Depuis deux ans, le gouvernement portugais, mené par le Premier ministre Luís Montenegro (social-démocrate), intensifie sa politique migratoire restrictive. Une nouvelle loi, adoptée jeudi dernier, permettra d’accélérer les expulsions des personnes sans document, en prolongeant le délai de détention provisoire jusqu’à 18 mois – un record pour l’Europe.
«La répétition des sanctions est essentielle pour éviter la multiplication des violations », a déclaré Antonio Leitao Amaro, conseiller du gouvernement. «Le Portugal affiche actuellement les taux de reconduction les plus bas en Europe, ce qui témoigne de l’efficacité de cette approche ».

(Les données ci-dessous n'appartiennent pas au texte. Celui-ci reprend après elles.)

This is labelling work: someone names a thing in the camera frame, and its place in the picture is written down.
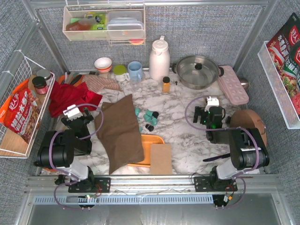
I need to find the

La réforme, à examiner par le Parlement portugais où le gouvernement ne possède pas d’effectif majoritaire mais a réussi à obtenir des appuis du camp extrémiste, introduit plusieurs améliorations : un accélérateur des procédures administratives, une révision des critères pour éviter les échappatoires légales et un traitement priorisé des demandes d’asile afin de ne pas les transformer en stratégies de retard.
Le texte s’appuie également sur un cas récent : quarante migrants arrivés par la mer depuis le Maroc ont été relâchés avant que leur procédure d’expulsion n’aboutisse. «L’Europe adopte cette logique », souligne Leitao Amaro, rappelant que l’UE prévoit de fixer un délai maximal de détention à deux ans d’ici la fin de l’année.